§ EXERCISE BRIEF: Every line containing the word "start" is to be copied from the data below.

§ GIVEN MATERIAL:
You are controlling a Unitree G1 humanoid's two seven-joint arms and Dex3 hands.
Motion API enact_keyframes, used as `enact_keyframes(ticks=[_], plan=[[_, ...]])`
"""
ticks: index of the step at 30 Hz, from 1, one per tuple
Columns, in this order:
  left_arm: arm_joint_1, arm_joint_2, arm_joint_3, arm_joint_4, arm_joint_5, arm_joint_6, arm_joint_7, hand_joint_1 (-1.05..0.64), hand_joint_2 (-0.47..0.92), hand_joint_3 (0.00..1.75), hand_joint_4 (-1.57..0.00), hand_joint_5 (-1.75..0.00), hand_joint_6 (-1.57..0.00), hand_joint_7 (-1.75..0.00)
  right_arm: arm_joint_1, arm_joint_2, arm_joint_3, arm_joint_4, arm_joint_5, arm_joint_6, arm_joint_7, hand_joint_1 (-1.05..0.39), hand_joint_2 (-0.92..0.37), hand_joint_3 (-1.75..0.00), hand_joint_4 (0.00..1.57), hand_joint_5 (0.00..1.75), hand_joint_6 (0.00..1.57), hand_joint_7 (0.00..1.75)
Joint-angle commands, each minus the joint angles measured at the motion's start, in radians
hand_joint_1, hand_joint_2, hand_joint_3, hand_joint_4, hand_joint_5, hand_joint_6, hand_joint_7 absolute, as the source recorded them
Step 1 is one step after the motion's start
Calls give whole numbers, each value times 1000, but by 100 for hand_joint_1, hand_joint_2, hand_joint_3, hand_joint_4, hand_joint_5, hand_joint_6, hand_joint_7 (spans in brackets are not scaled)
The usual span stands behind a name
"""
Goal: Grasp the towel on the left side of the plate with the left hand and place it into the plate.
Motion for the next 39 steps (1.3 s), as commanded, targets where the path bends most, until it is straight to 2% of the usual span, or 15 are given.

§ REPLY TO THE EXERCISE:
Joint-angle commands, each minus the joint angles measured at the motion's start, in radians
Step 1 is one step after the motion's start

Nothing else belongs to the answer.